__TASK REQUIREMENTS__:
Starting at the top of the listing, extract every line up to and including the one with "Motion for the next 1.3". Pictures stay out of the copy.

__SOURCE RECORDS__:
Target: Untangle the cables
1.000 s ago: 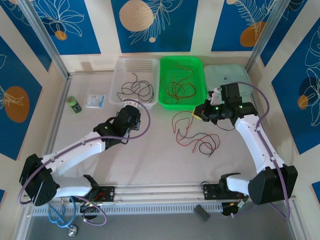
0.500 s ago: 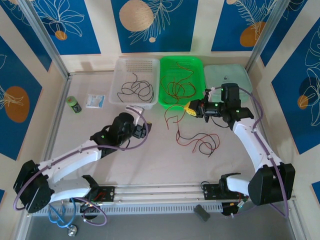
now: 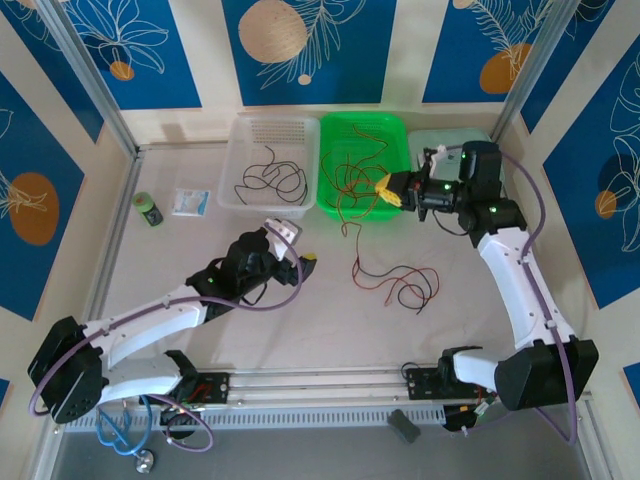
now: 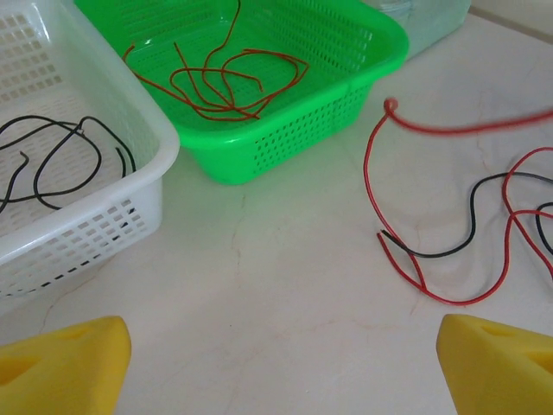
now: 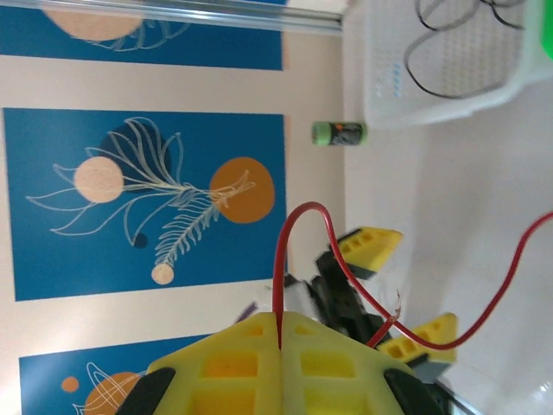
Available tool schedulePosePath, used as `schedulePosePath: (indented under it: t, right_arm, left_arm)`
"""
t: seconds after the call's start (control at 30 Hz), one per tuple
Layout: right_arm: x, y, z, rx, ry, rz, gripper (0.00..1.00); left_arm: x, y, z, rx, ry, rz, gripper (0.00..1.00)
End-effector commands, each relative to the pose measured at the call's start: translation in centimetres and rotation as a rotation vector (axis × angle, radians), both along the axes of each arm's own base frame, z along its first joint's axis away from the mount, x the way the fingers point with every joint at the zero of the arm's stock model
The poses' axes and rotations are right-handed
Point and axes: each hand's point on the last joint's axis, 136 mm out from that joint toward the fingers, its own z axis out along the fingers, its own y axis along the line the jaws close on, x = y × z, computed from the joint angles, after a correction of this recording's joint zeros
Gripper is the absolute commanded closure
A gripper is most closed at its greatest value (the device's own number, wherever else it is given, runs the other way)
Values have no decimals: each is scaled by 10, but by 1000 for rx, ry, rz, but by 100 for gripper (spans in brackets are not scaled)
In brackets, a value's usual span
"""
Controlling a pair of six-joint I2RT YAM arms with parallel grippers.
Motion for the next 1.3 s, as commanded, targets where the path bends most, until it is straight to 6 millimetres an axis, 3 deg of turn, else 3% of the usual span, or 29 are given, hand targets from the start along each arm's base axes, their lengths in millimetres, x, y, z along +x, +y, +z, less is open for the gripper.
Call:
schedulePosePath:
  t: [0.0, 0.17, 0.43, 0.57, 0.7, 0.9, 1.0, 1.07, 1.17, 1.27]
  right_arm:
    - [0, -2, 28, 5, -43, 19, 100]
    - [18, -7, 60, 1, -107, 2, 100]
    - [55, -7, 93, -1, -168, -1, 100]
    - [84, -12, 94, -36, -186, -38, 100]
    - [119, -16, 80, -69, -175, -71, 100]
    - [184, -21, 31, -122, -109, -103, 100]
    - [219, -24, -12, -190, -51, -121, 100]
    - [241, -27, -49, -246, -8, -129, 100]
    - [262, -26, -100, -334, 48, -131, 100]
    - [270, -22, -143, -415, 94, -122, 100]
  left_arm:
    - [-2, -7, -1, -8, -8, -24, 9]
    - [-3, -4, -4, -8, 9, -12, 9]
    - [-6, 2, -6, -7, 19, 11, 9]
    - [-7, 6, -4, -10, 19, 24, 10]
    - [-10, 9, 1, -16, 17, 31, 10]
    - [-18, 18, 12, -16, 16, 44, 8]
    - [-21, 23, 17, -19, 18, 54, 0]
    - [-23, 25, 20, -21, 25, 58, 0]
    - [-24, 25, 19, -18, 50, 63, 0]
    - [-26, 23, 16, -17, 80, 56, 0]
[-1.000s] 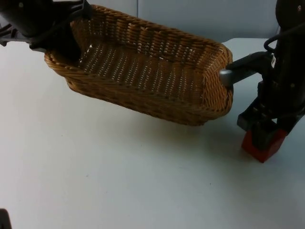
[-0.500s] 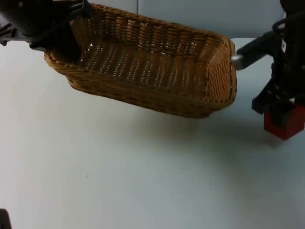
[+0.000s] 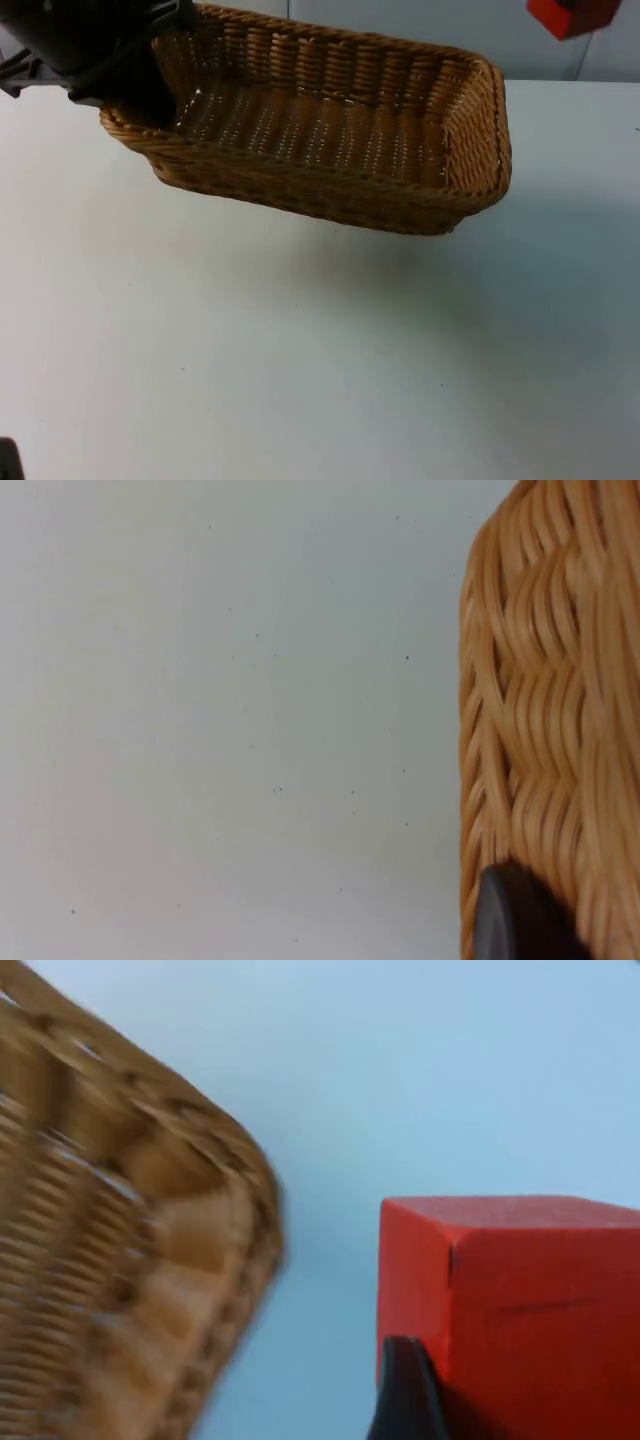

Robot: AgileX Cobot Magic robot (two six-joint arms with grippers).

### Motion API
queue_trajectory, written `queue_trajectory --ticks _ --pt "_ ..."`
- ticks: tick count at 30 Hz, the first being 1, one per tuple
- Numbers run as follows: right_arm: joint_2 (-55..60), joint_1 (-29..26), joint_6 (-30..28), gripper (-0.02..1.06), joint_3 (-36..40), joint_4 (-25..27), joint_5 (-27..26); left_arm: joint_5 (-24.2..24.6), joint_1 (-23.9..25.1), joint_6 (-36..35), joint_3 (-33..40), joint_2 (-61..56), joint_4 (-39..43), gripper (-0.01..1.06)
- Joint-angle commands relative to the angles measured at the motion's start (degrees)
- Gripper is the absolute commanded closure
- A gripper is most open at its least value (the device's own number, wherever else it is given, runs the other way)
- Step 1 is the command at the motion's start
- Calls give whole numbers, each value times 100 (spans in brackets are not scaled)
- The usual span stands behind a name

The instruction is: Pick up the basket with the left hand and place the cube into the basket with the right hand.

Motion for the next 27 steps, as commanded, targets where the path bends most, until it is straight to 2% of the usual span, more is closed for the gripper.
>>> queue_trajectory --ticks 1,3,4,6,8,13,19,22,24,26,27 --pt "-81 -3 -336 86 -326 929 123 -21 -28 -67 -10 -86 -220 105" --pt "-81 -3 -688 86 -380 2077 28 -21 -28 -67 -10 -86 -220 105" --pt "-81 -3 -688 86 -380 2077 28 -21 -28 -67 -10 -86 -220 105" --pt "26 -3 -1027 86 -380 3016 6 -32 -28 -67 -10 -86 -220 105" --pt "205 -3 -1175 86 -380 3480 -30 -32 -28 -67 -10 -86 -220 105" --pt "571 -3 -1240 86 -380 3974 -116 -32 -28 -67 -10 -86 -220 105" --pt "875 35 -1167 86 -380 3986 -142 -32 -28 -67 -10 -86 -220 105" --pt "975 111 -1167 80 -380 3961 -297 -32 -28 -67 -10 -86 -220 105" --pt "1012 160 -1167 65 -380 3961 -401 -32 -28 -67 -10 -86 -220 105" --pt "1026 247 -1137 42 -380 3909 -463 -47 -28 -67 -10 -86 -220 105" --pt "1026 247 -1137 42 -380 3909 -463 -47 -28 -67 -10 -86 -220 105"
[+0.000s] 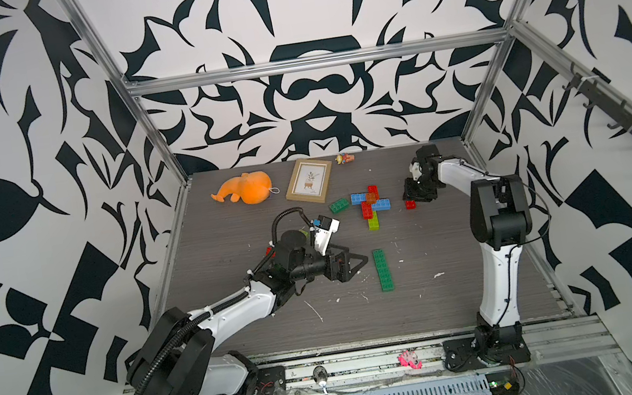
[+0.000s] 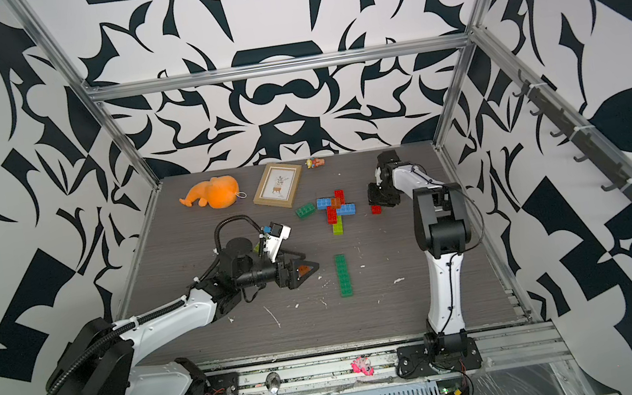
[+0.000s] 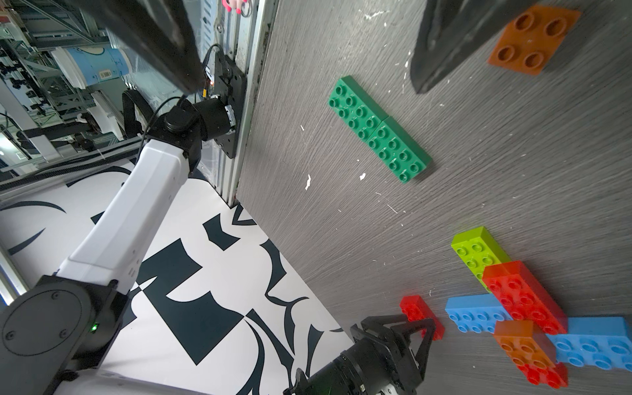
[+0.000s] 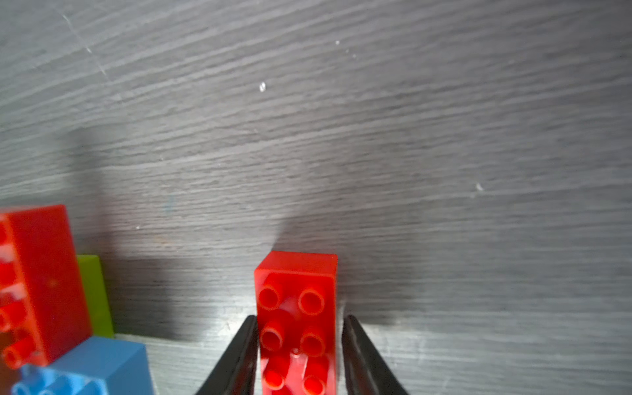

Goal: Assemble a small pinwheel with lego
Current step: Pick up the lego brick from the center of the board.

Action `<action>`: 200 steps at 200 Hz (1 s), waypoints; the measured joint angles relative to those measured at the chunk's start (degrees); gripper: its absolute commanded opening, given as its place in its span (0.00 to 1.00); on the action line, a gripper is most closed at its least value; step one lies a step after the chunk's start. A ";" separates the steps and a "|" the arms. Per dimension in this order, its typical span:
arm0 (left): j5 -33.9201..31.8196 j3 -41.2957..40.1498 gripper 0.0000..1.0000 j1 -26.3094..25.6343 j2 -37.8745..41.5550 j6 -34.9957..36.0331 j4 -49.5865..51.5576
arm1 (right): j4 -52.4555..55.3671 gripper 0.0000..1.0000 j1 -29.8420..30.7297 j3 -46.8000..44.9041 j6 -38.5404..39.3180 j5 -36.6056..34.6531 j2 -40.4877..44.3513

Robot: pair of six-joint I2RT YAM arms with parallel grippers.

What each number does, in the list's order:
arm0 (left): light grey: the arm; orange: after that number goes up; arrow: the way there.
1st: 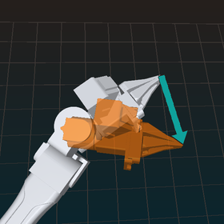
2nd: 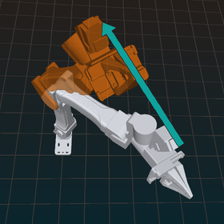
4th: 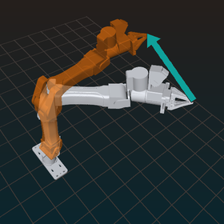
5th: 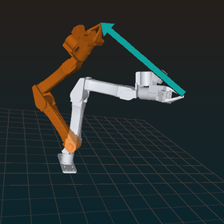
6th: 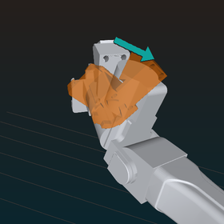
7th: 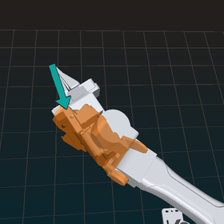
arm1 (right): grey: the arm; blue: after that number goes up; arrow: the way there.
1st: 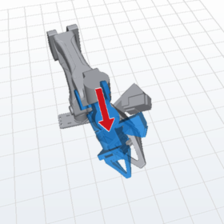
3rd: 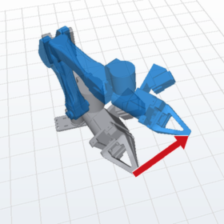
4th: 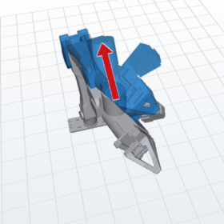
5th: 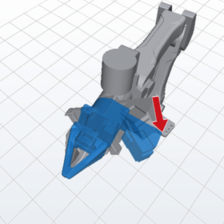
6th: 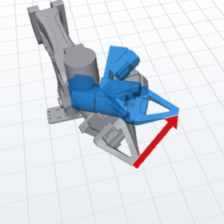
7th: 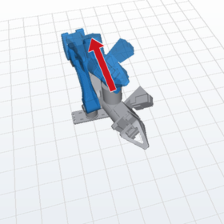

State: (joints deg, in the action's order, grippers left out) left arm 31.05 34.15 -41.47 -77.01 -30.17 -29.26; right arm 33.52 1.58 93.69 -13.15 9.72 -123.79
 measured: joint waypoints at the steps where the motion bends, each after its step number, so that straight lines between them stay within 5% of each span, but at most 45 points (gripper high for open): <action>1: 0.02 0.00 1.00 0.00 0.00 -0.02 -0.02 | 0.02 0.38 0.02 0.00 0.09 -0.04 0.00; 35: 0.17 0.00 1.00 0.00 0.00 -0.09 -0.15 | 0.24 0.37 0.17 0.15 0.02 -1.86 0.00; 107: -0.42 0.00 1.00 0.00 0.11 -0.46 0.33 | 0.85 0.17 2.32 -1.40 -1.25 -5.51 2.58; 200: -3.74 -3.06 1.00 -1.77 14.99 0.66 7.85 | -1.33 0.09 12.46 -31.50 -11.21 -4.98 48.13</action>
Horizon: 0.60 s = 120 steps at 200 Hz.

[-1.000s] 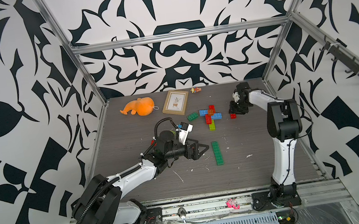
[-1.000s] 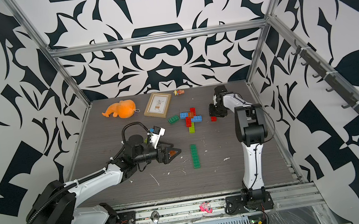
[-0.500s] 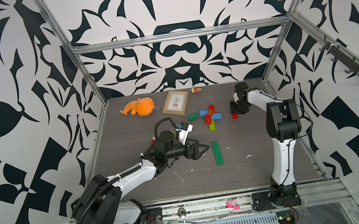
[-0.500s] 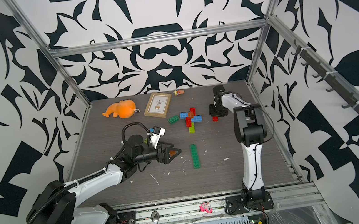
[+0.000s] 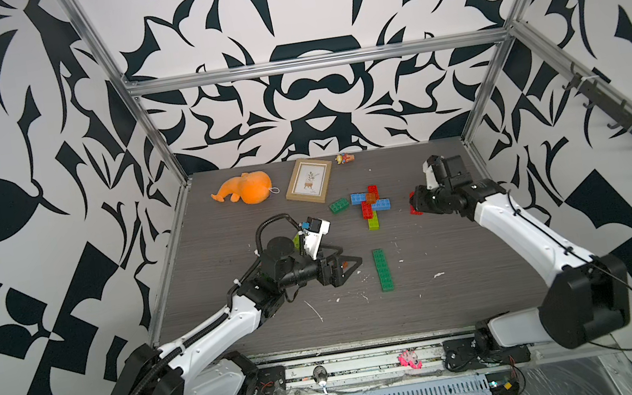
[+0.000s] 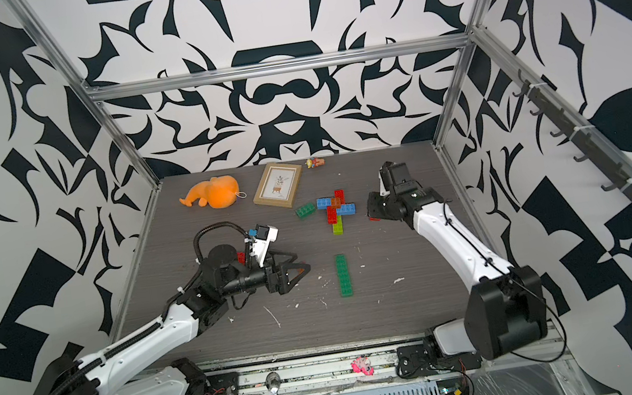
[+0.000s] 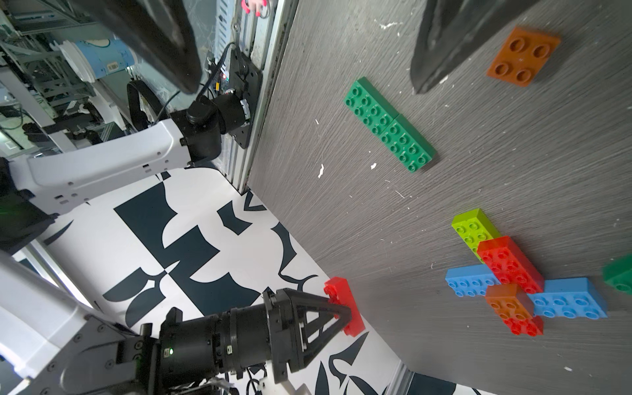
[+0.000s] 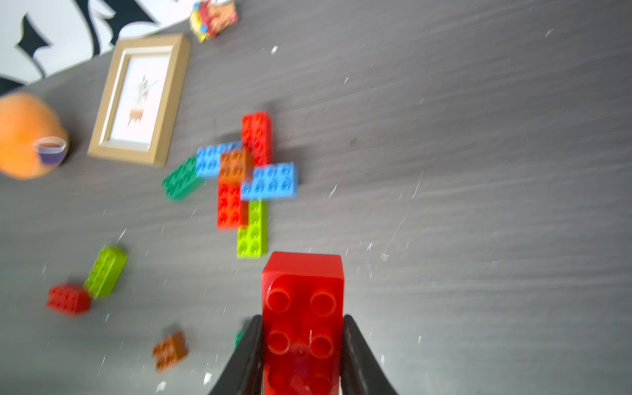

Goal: Assemble a small pinwheel with lego
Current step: Pick up the lego brick from the center of the board, then assemble the lego brick with the lego brick.

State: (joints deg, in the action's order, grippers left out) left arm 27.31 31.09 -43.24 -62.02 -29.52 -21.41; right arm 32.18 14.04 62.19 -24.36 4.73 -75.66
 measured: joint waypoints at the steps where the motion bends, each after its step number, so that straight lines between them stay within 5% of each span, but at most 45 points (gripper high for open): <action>1: -0.20 -0.07 1.00 -0.22 0.46 0.26 0.37 | 0.09 0.09 0.20 -0.17 -0.02 0.04 0.15; 64: -17.03 -8.98 1.00 -14.36 12.52 11.08 9.77 | 2.34 0.08 19.98 -11.52 -5.27 -1.60 3.61; 120: -27.85 -12.70 1.00 -20.92 10.47 18.03 10.03 | -0.35 0.07 24.33 -14.58 -8.57 -4.74 -0.15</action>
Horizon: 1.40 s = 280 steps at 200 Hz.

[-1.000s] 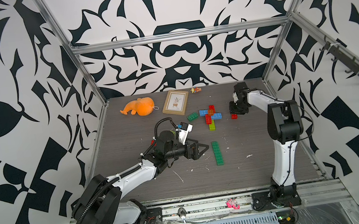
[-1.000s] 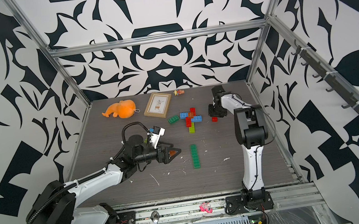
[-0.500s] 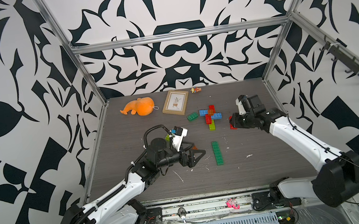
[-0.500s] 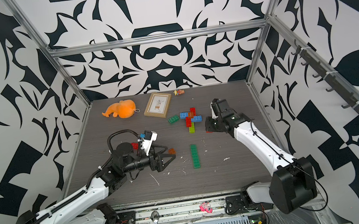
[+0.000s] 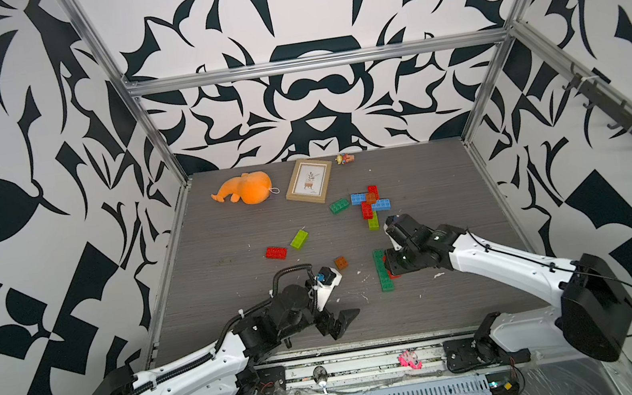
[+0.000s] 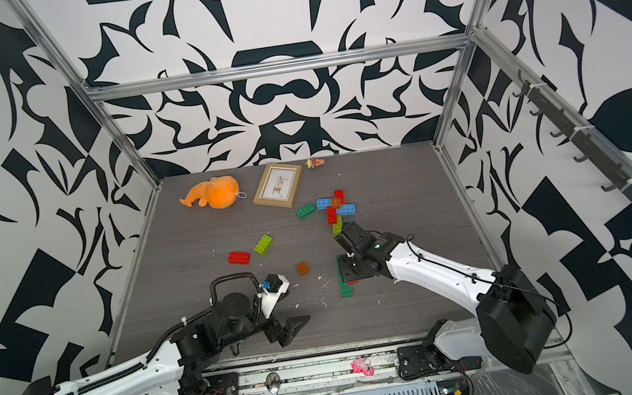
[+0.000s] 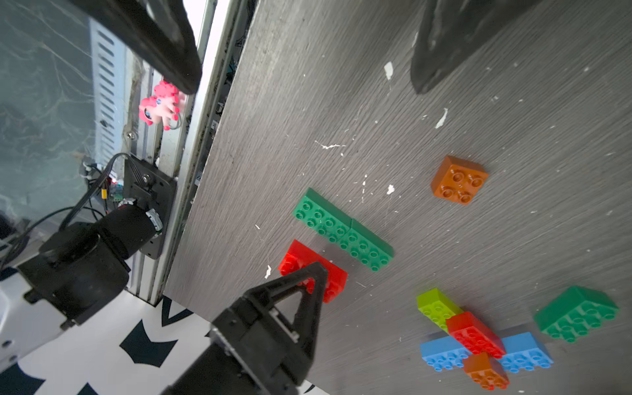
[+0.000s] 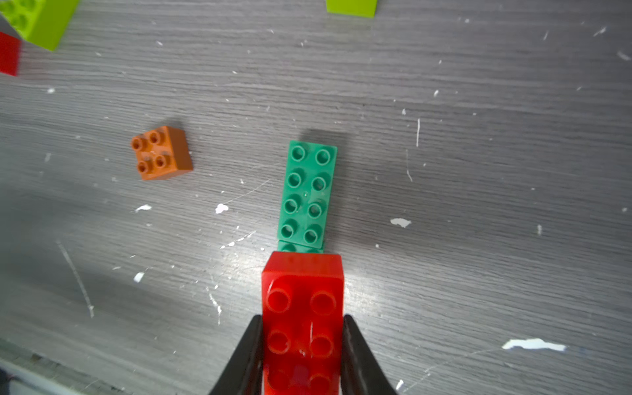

__WRITTEN RESPONSE__:
Target: Untangle the cables
1.000 s ago: 
0.500 s ago: 
now: 
now: 
now: 
Available tool schedulePosePath, used as `schedulePosePath: (indented under it: t, right_arm, left_arm)`
"""
t: seconds after the call's start (control at 30 Hz), one per tuple
Layout: right_arm: x, y, z, rx, ry, rz, gripper (0.00..1.00); left_arm: x, y, z, rx, ry, rz, gripper (0.00..1.00)
End-effector commands, each relative to the pose measured at the call's start: translation in centimetres and rotation as a rotation vector (axis × angle, radians), both along the axes of each arm's own base frame, z along its first joint's axis away from the mount, x the way the fingers point with every joint at the zero of the arm's stock model
The poses' axes and rotations are right-handed
Point and axes: each hand's point on the last joint's axis, 136 mm out from that joint toward the fingers, its own z axis out along the fingers, its own y axis along the line the jaws close on, x = y × z, computed from the joint angles, after a correction of this recording's joint zeros
Gripper is the absolute commanded closure
A gripper is most closed at its greatest value (the device's own number, wherever else it is given, runs the other way)
Values have no decimals: each is scaled by 10, but by 1000 for rx, ry, rz, but by 100 for gripper (spans in brackets are not scaled)
In brackets, a value's usual span
"""
Controlling a pair of six-joint I2RT YAM arms with parallel grippers.
Motion for the next 1.3 s, as commanded, targets where the path bends most, until it is straight to 6 millimetres an axis, 3 deg of turn, else 3% of the usual span, or 29 are given, hand targets from the start along each arm's base axes, their lengths in millimetres, x, y, z along +x, +y, +z, less is open for the gripper.

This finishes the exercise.